Leeds Council Stand Up To Bedroom Tax

Posted: June 2, 2013 in Austerity, Bedroom Tax, UK

From April 1st 2013 those claiming housing benefit in the UK have been put in a position of fear that they may lose some of that benefit if they are deemed to have a spare bedroom in their council or housing association home. This action, which is part of the Welfare Reform Act 2012, amounts to a serious attack on some of societies most vulnerable with separated parents who share the care of their children, Disabled people and the elderly amongst those who will be affected. The cut will be a fixed percentage of the Housing Benefit eligible rent set at 14% for one extra bedroom and 25% for two or more extra bedrooms. This will mean an average of £14 a week will be lost by those affected.

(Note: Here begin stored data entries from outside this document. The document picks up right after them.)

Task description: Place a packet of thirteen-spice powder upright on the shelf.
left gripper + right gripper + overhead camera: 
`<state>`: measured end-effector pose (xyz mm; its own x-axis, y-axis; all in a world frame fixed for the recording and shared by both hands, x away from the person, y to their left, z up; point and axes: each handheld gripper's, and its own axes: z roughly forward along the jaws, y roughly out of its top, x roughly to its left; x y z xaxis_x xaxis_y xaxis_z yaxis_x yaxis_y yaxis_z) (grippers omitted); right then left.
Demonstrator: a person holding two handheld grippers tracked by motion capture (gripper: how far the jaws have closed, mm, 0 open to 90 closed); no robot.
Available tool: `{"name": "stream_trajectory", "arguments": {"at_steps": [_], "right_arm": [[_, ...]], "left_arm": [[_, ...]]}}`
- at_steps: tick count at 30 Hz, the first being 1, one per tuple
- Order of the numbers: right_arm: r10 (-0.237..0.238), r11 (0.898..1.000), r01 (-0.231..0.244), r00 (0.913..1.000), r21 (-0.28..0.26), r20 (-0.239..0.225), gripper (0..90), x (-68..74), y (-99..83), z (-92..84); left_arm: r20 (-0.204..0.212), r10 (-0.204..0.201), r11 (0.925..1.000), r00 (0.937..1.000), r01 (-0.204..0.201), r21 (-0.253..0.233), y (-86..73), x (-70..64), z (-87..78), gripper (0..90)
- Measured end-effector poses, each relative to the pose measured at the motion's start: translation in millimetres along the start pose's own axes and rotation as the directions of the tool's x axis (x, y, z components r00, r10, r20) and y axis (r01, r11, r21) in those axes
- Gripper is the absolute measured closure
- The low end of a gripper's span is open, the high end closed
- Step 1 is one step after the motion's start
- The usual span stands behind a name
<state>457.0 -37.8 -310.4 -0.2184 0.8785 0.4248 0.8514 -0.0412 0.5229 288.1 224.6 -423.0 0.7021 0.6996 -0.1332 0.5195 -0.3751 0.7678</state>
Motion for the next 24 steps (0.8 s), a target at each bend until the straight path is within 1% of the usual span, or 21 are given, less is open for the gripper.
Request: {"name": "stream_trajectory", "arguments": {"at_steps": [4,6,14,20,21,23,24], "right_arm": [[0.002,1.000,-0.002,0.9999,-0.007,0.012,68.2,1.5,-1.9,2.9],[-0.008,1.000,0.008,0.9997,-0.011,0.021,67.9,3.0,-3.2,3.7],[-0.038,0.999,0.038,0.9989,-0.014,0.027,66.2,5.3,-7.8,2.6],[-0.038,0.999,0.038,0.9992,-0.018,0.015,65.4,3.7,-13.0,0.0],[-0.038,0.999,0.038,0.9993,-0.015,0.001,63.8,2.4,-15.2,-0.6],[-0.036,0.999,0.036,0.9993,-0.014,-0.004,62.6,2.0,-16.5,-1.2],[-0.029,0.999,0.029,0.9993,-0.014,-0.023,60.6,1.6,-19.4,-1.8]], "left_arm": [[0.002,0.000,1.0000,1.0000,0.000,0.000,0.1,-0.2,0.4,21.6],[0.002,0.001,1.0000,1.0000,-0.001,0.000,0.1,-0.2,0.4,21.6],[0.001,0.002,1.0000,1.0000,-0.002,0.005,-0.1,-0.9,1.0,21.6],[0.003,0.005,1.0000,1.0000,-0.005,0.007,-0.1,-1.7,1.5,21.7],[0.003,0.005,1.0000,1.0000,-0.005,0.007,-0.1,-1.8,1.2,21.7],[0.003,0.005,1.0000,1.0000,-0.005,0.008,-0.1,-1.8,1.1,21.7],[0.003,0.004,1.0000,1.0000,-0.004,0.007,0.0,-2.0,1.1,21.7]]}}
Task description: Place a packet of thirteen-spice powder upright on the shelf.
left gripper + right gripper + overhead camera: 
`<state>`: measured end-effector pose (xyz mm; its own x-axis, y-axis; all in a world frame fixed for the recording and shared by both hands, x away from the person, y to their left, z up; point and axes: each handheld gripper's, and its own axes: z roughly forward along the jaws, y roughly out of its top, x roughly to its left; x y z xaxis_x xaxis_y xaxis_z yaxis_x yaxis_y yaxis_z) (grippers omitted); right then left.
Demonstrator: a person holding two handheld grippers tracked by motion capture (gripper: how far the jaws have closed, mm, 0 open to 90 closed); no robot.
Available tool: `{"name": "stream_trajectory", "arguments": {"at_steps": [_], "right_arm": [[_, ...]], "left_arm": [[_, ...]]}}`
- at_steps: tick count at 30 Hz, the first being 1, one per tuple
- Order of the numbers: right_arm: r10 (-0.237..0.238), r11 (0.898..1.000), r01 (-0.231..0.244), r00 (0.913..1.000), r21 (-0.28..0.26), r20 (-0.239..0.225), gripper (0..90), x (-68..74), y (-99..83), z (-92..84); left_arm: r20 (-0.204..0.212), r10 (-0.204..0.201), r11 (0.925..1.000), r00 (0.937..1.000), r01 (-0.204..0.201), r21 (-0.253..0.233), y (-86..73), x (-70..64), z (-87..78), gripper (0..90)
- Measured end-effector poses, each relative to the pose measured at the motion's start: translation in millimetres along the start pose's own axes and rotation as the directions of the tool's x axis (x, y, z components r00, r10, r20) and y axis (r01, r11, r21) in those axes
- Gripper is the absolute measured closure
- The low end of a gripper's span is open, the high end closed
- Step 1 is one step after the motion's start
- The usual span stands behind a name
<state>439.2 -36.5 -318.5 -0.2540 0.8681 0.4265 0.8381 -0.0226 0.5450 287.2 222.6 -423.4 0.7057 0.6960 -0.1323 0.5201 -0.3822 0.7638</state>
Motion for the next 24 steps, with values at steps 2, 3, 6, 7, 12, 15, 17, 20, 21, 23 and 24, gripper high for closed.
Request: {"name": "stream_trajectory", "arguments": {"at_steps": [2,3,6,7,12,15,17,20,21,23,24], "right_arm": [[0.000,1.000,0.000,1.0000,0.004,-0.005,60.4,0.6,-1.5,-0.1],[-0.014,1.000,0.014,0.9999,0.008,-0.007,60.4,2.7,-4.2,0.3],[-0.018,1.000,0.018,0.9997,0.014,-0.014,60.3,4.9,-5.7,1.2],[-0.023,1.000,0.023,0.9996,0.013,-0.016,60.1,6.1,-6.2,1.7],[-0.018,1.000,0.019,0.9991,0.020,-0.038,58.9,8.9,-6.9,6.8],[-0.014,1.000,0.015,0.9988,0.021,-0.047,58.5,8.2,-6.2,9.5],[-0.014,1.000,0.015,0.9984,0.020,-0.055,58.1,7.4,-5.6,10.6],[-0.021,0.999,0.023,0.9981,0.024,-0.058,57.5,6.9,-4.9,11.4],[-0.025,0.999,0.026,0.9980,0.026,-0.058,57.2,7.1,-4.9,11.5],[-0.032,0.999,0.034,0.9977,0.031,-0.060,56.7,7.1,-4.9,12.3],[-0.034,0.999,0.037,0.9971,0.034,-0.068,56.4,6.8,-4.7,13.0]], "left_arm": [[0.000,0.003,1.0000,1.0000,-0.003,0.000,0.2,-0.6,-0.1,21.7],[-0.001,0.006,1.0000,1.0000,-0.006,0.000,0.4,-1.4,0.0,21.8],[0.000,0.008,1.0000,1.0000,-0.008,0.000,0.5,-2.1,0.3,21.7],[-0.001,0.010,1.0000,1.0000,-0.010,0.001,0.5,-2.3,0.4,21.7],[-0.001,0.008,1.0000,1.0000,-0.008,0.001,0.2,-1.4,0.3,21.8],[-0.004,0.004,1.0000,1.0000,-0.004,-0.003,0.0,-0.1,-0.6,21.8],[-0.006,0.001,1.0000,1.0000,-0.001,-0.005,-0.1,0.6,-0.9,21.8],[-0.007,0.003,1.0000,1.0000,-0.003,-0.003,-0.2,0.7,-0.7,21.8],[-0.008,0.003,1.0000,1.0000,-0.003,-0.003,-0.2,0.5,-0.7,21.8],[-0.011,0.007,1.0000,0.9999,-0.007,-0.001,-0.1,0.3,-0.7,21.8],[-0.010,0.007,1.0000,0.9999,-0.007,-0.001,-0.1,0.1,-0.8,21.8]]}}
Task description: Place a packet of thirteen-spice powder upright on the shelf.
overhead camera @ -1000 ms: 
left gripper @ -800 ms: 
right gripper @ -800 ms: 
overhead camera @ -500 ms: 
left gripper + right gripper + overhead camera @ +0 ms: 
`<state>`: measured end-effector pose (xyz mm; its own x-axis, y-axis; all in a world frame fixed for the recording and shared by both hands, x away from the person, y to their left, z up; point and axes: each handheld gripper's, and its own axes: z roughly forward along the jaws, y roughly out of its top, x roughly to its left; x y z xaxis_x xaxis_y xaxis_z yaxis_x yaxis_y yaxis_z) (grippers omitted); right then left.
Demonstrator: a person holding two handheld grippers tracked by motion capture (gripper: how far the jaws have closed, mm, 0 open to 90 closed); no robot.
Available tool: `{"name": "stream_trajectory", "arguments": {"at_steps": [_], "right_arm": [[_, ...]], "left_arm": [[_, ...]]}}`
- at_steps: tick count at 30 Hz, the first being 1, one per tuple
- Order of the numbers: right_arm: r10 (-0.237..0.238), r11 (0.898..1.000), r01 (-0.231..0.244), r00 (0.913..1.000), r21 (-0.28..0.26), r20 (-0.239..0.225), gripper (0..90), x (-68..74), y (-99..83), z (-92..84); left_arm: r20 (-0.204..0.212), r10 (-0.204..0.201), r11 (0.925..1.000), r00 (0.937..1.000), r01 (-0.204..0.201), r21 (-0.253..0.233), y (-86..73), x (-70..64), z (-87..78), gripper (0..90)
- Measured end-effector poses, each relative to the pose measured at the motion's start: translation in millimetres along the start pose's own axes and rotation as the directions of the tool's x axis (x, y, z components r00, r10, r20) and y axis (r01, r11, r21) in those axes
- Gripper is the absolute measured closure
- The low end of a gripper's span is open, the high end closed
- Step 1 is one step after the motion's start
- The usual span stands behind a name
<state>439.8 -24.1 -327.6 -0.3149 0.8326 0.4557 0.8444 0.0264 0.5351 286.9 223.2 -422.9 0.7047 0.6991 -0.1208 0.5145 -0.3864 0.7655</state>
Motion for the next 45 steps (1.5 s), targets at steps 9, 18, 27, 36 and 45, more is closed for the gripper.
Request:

But the announcement of what is now commonly known as the ‘Bedroom Tax’ has not come without opposition. Activists nationwide have been taking to the streets calling demonstrations with opponents of the change arguing that it is unworkable as there are simply not enough smaller homes available for people to move to if they cannot afford extra rent. Great concern also lies with the prospect that if the coalition government feel that the bedroom tax has been successful then it will be fit to be applied to larger sections of people living in council accommodation or beyond. Some have even made the suggestion that such moves could turn this into the poll tax of the 21st century.

For those still questioning the severity of such attacks they need only look at the tragic death of Stephanie Bottrill, a 53-year-old grandmother from in Solihull in the West Midlands. From childhood Stephanie had suffered with the rare condition myaesthenia gravis (MG), a condition which causes chronic weakness in the affected muscles. Unfortunately despite the often debilitating condition Ms Bottrill did not meet the specific criteria to be eligible for Disability Living Allowence (DLA) and likewise received no joy after being put through the ATOS work capability assessment. This left Ms Bottrill like most non-pensioners in receipt of benefits with little support, little support that did not increase much in April 2013 after the government restricted up-rating, first to the Consumer Price Index, then to 1% a method used to make some of the biggest cuts in benefits. Then came the bedroom tax requiring Ms Bottrill to pay an extra for having a ‘spare’ bedroom. This was the final and most tragic cut as Ms Bottrill died in the early hours of May 4 after she was struck by a lorry on the M6 motorway. Just days before she died, the 53-year-old, from in Solihull in the West Midlands, told neighbours she simply could not afford to live any more. In a letter to her son Steven, 27, she said: “Don’t blame yourself for me ending my life. The only people to blame are the Government.”

But beyond the streets rebellion has begun. Leeds council has announced that using a legitimate loophole in the law it will reclassify around 837 spare bedrooms in its social homes as “non-specific rooms” meaning that tenants in affected properties are not classed as underoccupying their homes and do not have to pay a surcharge as a result. Those who have already been subject to the bedroom tax and have lost out on housing benefit in the last two months are set to be refunded. Councillor Peter Gruen, the Labour member responsible for neighbourhoods, planning and support services, claims that it would cost the council more to evict tenants than it would to simply accept that many could not pay. He said: “The idea of taxing poor people for bedroom tax is perverse. The charges we incur in legal fees chasing up the increasing rent arrears from the last two months is farcical. It costs the courts far more money to evict people.”

Research collected by The Guardian from 107 local authorities reveals that as a result of the bedroom tax, 86,000 households had been forced to look for one-bedroom homes, of which only 33,000 have become available in the past year.